PCE Principal Jackie Ergle said being a Title 1 school allows Title 1 funding to be used school wide rather than a select group of students.
"We are able to offer our students so much more as a Title 1 school," Ergle said. "Our resources can now be shared with the entire school so all students benefit."
The school is required to hold two parent-teacher meetings per year, enabling parents to stay informed of the school's progress, and to help the parents understand their role in their child's classroom success.
PCE held their first meeting of the school year yesterday, and attendance for the workshop was phenomenal.
"We had about 20 parents here (Thursday) morning, and we could not be happier with the results," Ergle said.

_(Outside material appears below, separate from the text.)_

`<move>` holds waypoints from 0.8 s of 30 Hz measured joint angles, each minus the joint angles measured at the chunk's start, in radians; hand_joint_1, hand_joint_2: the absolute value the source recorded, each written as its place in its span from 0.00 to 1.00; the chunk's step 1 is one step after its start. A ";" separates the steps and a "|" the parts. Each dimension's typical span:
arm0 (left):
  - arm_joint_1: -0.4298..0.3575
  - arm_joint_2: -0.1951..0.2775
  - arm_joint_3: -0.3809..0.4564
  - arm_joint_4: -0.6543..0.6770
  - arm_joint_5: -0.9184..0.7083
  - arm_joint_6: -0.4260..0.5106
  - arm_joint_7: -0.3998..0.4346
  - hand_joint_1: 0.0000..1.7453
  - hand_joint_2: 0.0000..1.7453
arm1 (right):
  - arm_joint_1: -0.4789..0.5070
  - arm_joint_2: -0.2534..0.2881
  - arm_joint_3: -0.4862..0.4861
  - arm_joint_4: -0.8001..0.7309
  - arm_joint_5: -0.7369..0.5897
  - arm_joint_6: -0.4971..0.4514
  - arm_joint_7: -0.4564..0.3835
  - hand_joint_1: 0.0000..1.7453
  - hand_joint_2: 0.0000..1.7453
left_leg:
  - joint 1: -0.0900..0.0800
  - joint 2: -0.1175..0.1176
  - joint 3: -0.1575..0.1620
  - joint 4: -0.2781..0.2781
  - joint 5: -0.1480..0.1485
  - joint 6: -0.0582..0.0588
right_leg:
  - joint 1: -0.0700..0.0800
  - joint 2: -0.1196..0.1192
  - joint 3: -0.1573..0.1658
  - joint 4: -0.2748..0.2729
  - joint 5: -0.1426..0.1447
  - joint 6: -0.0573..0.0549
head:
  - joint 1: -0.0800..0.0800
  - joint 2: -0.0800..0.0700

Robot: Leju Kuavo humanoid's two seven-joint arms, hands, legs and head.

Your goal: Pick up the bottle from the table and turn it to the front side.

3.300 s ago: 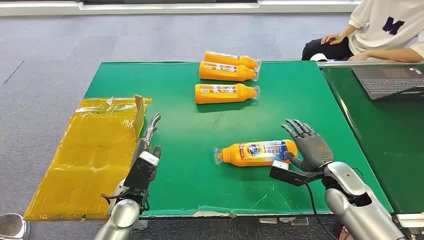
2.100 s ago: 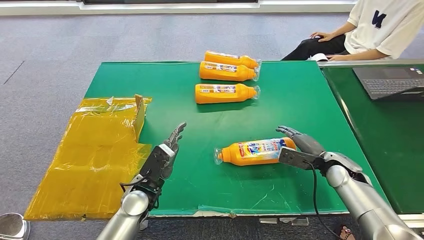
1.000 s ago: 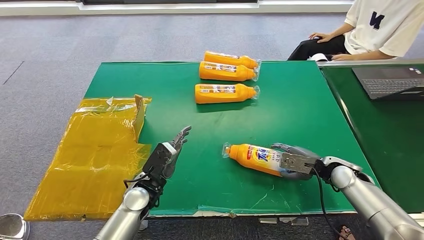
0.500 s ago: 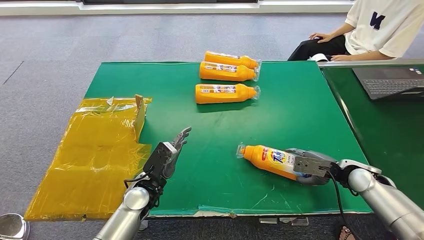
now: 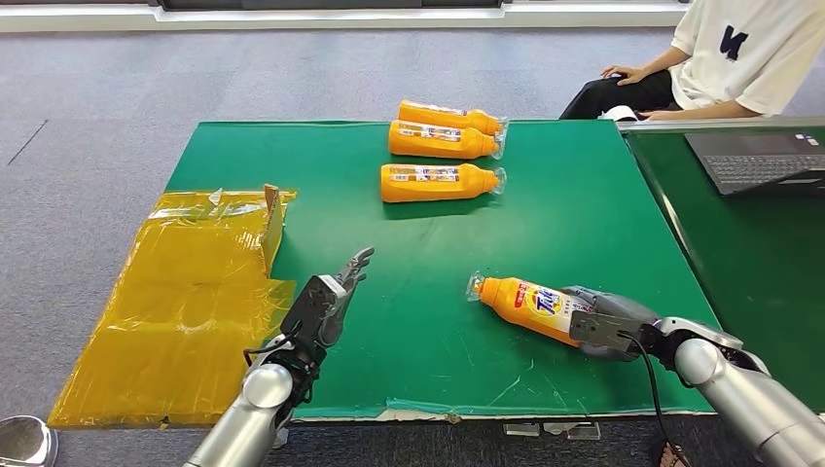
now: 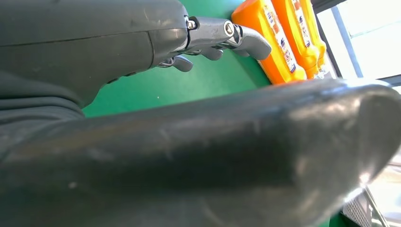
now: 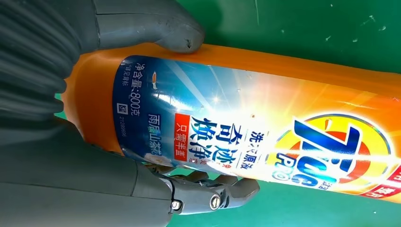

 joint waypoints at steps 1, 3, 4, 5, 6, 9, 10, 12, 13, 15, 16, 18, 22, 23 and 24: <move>0.000 0.000 0.000 0.000 0.000 0.000 0.000 0.00 0.00 | 0.000 0.000 0.000 0.000 0.000 0.000 0.000 0.72 1.00 | 0.000 0.000 0.000 0.000 0.000 0.000 | 0.000 0.000 0.000 0.000 0.000 0.000 | 0.000 0.000; 0.000 0.000 0.000 0.000 0.000 0.000 0.000 0.00 0.00 | 0.000 0.000 0.000 0.000 0.000 -0.001 -0.001 1.00 1.00 | 0.000 0.000 0.000 0.000 0.000 0.000 | 0.000 0.000 0.000 0.000 0.000 0.000 | 0.000 0.000; 0.000 -0.001 0.000 0.000 0.000 0.000 0.000 0.00 0.00 | 0.000 0.000 0.000 0.000 0.000 -0.001 -0.001 1.00 1.00 | 0.000 0.000 0.000 0.000 0.000 0.000 | 0.000 0.000 0.000 0.000 0.000 0.000 | 0.000 0.000; 0.000 -0.001 0.000 0.000 0.000 0.000 0.000 0.00 0.00 | 0.000 0.000 0.000 0.000 0.000 -0.001 -0.001 1.00 1.00 | 0.000 0.000 0.000 0.000 0.000 0.000 | 0.000 0.000 0.000 0.000 0.000 0.000 | 0.000 0.000; 0.000 -0.001 0.000 0.000 0.000 0.000 0.000 0.00 0.00 | 0.000 0.000 0.000 0.000 0.000 -0.001 -0.001 1.00 1.00 | 0.000 0.000 0.000 0.000 0.000 0.000 | 0.000 0.000 0.000 0.000 0.000 0.000 | 0.000 0.000; 0.001 0.000 0.000 0.000 0.000 0.004 0.000 0.00 0.00 | -0.006 0.011 0.000 0.011 0.010 -0.014 -0.010 1.00 1.00 | 0.000 0.000 0.000 0.000 0.000 0.000 | 0.000 0.000 0.000 0.000 0.000 0.000 | 0.000 0.000; 0.002 0.000 0.000 0.000 0.000 0.007 0.000 0.00 0.00 | -0.011 0.022 0.000 0.023 0.019 -0.027 -0.019 1.00 1.00 | 0.000 0.001 0.000 0.000 0.000 0.000 | 0.000 0.000 0.000 0.000 0.000 0.000 | 0.000 0.000; 0.004 0.000 0.000 0.000 0.000 0.014 0.000 0.00 0.00 | -0.019 0.045 0.000 0.049 0.037 -0.057 -0.040 1.00 1.00 | 0.000 0.001 0.001 0.000 0.000 0.000 | 0.001 0.001 0.000 0.000 0.000 0.000 | 0.000 0.000; 0.005 0.000 0.000 0.000 0.000 0.017 0.000 0.00 0.00 | -0.021 0.051 0.000 0.055 0.043 -0.065 -0.046 1.00 1.00 | 0.001 0.001 0.001 0.000 0.000 0.000 | 0.001 0.001 0.001 0.000 0.000 0.000 | 0.000 0.000; 0.008 0.000 0.000 0.000 0.000 0.021 0.000 0.00 0.00 | -0.025 0.065 0.000 0.068 0.053 -0.075 -0.054 1.00 1.00 | 0.001 0.001 0.001 0.000 0.000 0.000 | 0.001 0.001 0.001 0.000 0.000 0.000 | 0.000 0.000; 0.010 0.000 0.000 -0.001 0.000 0.023 0.000 0.00 0.00 | -0.028 0.072 0.000 0.074 0.057 -0.079 -0.057 1.00 1.00 | 0.001 0.002 0.001 0.000 0.000 0.000 | 0.001 0.001 0.001 0.000 0.000 0.000 | 0.000 0.000; 0.012 0.000 0.000 -0.001 0.001 0.025 0.000 0.00 0.00 | -0.032 0.087 0.000 0.088 0.063 -0.086 -0.062 1.00 1.00 | 0.001 0.002 0.001 0.000 0.000 0.000 | 0.001 0.002 0.001 0.000 0.000 0.000 | 0.000 0.000; 0.020 0.000 0.000 -0.002 0.001 0.032 0.000 0.00 0.00 | -0.033 0.120 0.000 0.108 0.077 -0.120 -0.073 1.00 1.00 | 0.001 0.002 0.002 0.000 0.000 0.000 | 0.001 0.002 0.001 0.000 0.000 0.000 | 0.000 0.000; 0.023 0.000 0.000 -0.004 0.001 0.034 0.000 0.00 0.00 | -0.031 0.130 0.000 0.110 0.080 -0.133 -0.075 1.00 1.00 | 0.001 0.002 0.002 0.000 0.000 0.000 | 0.001 0.002 0.001 0.000 0.000 0.000 | 0.000 0.000; 0.026 0.000 0.000 -0.006 0.001 0.036 0.000 0.00 0.00 | -0.029 0.139 0.000 0.112 0.084 -0.146 -0.077 1.00 1.00 | 0.001 0.003 0.002 0.000 0.000 0.000 | 0.001 0.002 0.001 0.000 0.000 0.000 | 0.000 0.000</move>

Parents were also given the school's test grades from last year. PCE exceeded state standards in both math and reading, but Ergle said that it takes work between the parents, teachers and students to keep these test scores up. She said that communication between parent and teacher is imperative to the student's success.
Three sessions were offered to the parents as part of the Title 1 meeting. Presenters touched on achieving success with reading, interpreting test scores and working with gifted students as part of the sessions.
This is the school's second year as a Title 1 school.
Ergle said that Title 1 funding has made is possible for the school to purchase new software for the computer labs, which would not be possible if they were not a Title 1 school.
"All our teachers are Title 1 teachers, and our students are getting the benefits of it," Ergle said.
PCE has also become an AMSTI school this year, which has made a dramatic difference in the student's educational experience.
"I had one parent come up to me and say that their child did not want to miss school because of science in the classroom," Ergle said.